Permutation descents, Eulerian numbers, and the cd-index
A Rocq / MathComp formalization of Stanley EC1 §1.4 + §1.6

5.2 Stanley Proposition 1.6.4

Proposition 5.3 Stanley Prop 1.6.4: omega-monotonicity of \(\beta \)

Stanley’s statement (verbatim, EC1 p. 60):

Let \(S, T \subseteq [n-1]\). If \(\omega (S) \subsetneq \omega (T)\), then \(\beta _n(S) {\lt} \beta _n(T)\).

Our formalization, for \(D, E \subseteq \{ 0, \dots , m\} \):

\[ \omega (D) \subsetneq \omega (E) \; \Longrightarrow \; \beta (D) {\lt} \beta (E). \]
Proof outline (faithful to Stanley)

Pick \(k \in \omega (E) \setminus \omega (D)\).
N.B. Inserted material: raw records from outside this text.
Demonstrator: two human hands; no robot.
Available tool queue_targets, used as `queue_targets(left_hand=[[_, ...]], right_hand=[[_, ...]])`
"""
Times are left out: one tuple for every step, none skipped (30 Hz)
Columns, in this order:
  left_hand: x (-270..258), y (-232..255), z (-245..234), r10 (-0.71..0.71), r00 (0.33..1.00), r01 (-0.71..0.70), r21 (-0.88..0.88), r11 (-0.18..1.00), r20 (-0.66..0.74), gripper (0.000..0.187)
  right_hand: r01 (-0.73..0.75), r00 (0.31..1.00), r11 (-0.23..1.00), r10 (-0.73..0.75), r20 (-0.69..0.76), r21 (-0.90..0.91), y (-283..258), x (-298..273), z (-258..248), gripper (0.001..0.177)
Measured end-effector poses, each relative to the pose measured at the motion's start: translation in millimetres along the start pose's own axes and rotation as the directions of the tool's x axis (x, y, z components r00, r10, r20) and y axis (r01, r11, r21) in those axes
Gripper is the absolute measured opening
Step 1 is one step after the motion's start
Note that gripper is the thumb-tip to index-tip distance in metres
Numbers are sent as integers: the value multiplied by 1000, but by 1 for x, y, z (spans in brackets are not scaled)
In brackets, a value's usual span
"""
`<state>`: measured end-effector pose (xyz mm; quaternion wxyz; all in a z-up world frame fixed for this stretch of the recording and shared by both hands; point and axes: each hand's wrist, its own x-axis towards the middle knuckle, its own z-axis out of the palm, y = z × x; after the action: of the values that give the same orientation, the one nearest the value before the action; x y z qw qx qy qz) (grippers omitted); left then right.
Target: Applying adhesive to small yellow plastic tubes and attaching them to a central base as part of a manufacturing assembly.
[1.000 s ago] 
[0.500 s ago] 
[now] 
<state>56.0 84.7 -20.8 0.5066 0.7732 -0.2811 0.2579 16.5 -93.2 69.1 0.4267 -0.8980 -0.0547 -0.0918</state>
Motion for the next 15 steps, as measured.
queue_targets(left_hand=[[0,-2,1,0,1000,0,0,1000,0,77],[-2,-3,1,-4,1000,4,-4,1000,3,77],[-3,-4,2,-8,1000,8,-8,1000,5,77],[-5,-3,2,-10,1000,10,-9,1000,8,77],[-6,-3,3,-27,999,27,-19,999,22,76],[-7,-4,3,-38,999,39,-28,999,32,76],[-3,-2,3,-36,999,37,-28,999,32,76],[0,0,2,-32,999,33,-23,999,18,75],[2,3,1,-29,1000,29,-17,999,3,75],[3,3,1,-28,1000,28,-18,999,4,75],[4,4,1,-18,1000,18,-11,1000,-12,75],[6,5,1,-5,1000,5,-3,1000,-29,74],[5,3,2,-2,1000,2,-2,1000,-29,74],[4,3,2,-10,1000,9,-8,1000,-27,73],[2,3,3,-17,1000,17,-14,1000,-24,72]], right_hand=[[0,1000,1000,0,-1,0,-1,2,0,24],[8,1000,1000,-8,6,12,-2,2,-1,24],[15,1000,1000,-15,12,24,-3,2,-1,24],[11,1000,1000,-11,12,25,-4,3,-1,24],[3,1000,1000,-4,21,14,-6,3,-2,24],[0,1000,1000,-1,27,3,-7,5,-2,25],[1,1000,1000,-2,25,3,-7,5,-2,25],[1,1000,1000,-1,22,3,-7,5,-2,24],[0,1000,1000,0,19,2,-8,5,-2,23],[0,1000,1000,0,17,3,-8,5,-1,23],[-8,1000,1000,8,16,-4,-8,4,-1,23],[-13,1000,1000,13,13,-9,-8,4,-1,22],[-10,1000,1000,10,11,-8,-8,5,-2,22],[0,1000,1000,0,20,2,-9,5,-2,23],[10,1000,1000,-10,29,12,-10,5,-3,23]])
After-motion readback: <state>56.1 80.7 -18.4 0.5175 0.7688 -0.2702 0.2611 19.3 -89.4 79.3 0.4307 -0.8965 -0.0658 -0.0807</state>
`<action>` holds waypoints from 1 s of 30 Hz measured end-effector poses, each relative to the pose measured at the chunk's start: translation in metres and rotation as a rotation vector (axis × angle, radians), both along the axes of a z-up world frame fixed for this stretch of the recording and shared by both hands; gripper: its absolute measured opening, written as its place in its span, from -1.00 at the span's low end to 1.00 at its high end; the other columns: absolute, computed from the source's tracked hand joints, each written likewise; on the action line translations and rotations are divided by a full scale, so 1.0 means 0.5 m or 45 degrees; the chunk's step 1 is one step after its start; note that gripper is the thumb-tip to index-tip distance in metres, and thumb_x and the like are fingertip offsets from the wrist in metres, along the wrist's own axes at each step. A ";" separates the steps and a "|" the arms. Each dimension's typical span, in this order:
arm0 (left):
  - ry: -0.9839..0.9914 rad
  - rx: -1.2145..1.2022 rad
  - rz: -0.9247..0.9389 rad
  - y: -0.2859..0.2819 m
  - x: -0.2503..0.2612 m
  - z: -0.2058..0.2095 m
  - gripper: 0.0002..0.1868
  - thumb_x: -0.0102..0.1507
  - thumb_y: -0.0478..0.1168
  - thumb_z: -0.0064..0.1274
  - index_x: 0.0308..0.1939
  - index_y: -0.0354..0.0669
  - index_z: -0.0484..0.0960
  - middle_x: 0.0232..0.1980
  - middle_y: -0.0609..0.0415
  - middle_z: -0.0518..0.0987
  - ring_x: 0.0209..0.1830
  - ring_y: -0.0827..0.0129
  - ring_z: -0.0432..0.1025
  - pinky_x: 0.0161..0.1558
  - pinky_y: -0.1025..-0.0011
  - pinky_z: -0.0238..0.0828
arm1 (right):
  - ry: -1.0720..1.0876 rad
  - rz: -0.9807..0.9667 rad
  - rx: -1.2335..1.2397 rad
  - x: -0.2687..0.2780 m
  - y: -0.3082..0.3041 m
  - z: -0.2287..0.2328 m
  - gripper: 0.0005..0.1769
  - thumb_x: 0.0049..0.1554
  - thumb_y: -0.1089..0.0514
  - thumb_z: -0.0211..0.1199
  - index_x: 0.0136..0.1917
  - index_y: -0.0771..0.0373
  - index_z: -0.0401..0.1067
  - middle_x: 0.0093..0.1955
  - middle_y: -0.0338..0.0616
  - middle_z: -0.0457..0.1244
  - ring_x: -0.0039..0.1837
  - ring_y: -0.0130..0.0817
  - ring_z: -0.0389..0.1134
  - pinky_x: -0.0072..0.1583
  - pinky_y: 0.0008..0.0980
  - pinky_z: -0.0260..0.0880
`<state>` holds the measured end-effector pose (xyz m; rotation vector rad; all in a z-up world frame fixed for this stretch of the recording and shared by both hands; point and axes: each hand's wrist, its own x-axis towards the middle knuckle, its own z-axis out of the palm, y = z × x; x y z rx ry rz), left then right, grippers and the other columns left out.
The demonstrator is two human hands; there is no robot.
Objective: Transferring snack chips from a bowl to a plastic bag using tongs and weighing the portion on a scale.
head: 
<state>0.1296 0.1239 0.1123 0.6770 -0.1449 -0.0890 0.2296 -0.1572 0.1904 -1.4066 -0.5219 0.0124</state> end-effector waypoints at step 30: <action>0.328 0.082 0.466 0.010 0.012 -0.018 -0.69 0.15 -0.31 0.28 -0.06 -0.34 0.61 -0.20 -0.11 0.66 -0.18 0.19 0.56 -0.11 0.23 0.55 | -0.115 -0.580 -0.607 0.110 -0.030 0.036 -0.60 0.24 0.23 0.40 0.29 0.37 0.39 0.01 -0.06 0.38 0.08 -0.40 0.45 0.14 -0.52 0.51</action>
By 3.8 — Stanley’s identity \(\Phi _{w} = \sum _{\omega (X) \supseteq S_w} u_{X}\) — for every permutation \(\sigma \) with descent set \(D\), the bit-vector \(\texttt{descent\_ to\_ bvec}(D)\) lies in \(\texttt{expand\_ cde}(\Phi _{\texttt{perm\_ to\_ seq}(\sigma )})\). The same holds for \(\texttt{descent\_ to\_ bvec}(E)\) whenever \(\omega (E) \supseteq S_w\).

The witness \(\texttt{witness\_ perm}\) from 5.1, instantiated at \(i = k\), gives a sequence with cd-monomial \(c^{k-1}\, d\, c^{n-2-k}\) and \(S_w = \{ k\} \). Hence \(\omega (E) \supseteq \{ k\} = S_w\) but \(\omega (D) \not\supseteq \{ k\} \) (since \(k \notin \omega (D)\)). This produces a permutation \(\sigma \) with \(D(\sigma ) = E\) that is not in the image of any class map starting from a permutation with descent set \(D\). Counting, via 3.9 and the \(M\)-equivalence class enumeration, then yields \(\beta (D) {\lt} \beta (E)\).